• **Problem**
Starting with the line that contains "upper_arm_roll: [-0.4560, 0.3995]" and stopping after the line that contains "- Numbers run", copy the entries below exactly. Include nothing else.

Excerpts from a dataset:

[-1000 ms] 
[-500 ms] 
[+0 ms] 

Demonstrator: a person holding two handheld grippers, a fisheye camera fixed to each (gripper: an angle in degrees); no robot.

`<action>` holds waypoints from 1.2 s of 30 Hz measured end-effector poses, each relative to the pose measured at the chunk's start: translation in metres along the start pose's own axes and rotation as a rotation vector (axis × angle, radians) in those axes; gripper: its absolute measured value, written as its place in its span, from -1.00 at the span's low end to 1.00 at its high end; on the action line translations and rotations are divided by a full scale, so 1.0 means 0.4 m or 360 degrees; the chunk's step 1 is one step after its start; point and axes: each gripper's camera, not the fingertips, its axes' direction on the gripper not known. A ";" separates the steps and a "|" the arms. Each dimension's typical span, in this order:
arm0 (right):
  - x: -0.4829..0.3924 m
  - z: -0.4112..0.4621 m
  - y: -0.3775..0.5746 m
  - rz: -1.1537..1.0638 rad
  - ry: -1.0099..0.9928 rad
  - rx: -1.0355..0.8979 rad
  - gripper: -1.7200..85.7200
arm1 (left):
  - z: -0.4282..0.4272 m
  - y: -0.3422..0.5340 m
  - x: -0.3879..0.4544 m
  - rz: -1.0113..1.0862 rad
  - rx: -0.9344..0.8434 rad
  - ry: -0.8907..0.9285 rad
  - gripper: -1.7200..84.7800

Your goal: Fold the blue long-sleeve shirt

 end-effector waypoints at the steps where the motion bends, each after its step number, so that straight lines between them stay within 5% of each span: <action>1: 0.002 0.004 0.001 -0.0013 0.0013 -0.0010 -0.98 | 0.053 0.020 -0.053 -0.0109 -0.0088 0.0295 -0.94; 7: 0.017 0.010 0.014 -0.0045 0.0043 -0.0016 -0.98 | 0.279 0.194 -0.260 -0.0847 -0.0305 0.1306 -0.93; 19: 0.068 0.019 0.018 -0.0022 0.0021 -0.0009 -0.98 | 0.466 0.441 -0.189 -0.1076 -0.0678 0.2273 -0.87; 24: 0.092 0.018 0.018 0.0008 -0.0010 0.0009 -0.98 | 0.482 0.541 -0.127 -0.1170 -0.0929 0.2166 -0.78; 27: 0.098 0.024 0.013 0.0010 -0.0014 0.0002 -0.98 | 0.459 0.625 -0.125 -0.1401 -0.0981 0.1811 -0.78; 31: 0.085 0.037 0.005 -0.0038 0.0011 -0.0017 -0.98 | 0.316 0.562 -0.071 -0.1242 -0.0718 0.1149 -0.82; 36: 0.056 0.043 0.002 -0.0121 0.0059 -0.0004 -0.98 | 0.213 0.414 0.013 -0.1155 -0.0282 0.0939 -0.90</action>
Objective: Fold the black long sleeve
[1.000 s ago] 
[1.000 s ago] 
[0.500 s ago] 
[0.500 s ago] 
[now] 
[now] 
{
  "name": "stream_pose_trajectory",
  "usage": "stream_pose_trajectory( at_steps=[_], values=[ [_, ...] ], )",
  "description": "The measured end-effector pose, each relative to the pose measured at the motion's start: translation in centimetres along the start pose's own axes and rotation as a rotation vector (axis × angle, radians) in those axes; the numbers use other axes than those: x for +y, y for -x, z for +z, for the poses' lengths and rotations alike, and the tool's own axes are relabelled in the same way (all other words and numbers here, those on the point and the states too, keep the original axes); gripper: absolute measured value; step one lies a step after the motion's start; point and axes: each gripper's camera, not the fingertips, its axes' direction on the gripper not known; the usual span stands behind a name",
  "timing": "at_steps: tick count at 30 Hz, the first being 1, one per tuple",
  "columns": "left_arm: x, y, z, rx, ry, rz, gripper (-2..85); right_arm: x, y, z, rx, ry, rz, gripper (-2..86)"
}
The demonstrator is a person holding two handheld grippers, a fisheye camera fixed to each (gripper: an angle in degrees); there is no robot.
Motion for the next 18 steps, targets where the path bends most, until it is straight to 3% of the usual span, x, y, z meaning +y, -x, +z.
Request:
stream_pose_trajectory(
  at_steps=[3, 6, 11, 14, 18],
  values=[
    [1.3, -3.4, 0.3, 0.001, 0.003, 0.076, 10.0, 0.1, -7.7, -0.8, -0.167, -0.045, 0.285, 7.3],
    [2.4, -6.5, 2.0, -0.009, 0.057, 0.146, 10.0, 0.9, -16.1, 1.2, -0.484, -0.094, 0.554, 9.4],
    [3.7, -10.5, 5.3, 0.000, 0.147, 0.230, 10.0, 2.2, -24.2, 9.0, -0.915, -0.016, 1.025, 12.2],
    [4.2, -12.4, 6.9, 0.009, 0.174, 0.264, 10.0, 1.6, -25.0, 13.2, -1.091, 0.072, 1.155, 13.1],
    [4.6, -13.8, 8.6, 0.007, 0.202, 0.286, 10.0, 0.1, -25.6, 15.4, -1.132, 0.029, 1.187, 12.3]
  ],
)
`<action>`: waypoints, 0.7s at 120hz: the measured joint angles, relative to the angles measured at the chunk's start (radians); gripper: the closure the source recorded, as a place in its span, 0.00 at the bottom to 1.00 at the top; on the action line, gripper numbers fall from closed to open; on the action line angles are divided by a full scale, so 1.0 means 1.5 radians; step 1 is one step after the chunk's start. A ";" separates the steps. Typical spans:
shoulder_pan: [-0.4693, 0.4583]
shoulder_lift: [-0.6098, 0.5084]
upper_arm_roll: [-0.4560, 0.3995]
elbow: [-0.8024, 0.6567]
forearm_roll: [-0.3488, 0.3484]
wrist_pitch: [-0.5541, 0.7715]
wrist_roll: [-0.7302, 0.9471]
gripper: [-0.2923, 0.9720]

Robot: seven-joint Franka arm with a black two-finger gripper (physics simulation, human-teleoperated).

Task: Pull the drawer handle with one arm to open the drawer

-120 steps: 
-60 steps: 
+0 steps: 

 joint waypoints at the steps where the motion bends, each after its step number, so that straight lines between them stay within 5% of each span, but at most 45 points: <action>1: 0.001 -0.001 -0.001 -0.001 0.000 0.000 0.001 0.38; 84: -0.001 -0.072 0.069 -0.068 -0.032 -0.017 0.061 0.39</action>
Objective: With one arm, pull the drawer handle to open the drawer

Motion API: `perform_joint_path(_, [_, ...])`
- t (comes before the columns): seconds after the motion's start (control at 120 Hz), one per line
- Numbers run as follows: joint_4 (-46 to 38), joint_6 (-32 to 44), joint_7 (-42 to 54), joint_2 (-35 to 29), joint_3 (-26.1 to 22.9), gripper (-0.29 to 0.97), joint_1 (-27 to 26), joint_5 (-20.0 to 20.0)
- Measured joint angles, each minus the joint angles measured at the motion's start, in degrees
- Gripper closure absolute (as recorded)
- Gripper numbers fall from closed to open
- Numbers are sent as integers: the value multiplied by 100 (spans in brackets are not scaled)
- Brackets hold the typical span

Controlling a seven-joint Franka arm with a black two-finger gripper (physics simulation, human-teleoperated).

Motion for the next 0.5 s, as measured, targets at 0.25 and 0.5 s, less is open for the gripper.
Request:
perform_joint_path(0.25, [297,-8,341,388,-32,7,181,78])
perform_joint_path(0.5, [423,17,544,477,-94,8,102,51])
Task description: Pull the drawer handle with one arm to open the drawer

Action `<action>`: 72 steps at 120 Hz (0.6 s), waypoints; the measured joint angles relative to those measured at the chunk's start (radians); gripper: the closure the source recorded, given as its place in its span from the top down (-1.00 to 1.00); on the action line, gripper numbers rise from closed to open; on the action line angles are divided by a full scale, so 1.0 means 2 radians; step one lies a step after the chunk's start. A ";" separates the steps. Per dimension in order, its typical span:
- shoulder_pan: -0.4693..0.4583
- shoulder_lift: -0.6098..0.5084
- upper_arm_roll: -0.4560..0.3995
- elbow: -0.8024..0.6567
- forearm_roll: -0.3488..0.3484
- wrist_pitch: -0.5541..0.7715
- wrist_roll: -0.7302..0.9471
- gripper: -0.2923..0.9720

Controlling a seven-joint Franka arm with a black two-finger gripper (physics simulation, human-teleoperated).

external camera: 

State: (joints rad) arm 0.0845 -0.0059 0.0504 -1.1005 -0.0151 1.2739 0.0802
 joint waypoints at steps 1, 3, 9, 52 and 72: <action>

• **Output below**
upper_arm_roll: [-0.4560, 0.3995]
elbow: [-0.8024, 0.6567]
forearm_roll: [-0.3488, 0.3484]
wrist_pitch: [-0.5541, 0.7715]
wrist_roll: [-0.7302, 0.9471]
gripper: [-0.2923, 0.9720]

Robot: seven-joint Franka arm with a black two-finger gripper (physics simulation, human-teleoperated).

Task: Pull the drawer handle with one arm to open the drawer

-120 steps: 
-60 steps: 
+0 steps: 

 joint waypoints at the steps where the motion bends, each after its step number, so that straight lines between them stay within 5% of each span, but at most 45 points: <action>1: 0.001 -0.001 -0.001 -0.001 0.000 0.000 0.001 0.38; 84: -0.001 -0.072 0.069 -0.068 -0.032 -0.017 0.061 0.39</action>
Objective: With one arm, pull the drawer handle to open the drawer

Motion API: `perform_joint_path(_, [_, ...])`
- t (comes before the columns): seconds after the motion's start (control at 120 Hz), one per line
- Numbers run as follows: joint_4 (-46 to 38), joint_6 (-32 to 44), joint_7 (-42 to 54), joint_2 (-35 to 29), joint_3 (-26.1 to 22.9), gripper (-0.29 to 0.97), joint_1 (-27 to 26), joint_5 (-20.0 to 20.0)

This concludes the answer to the exercise.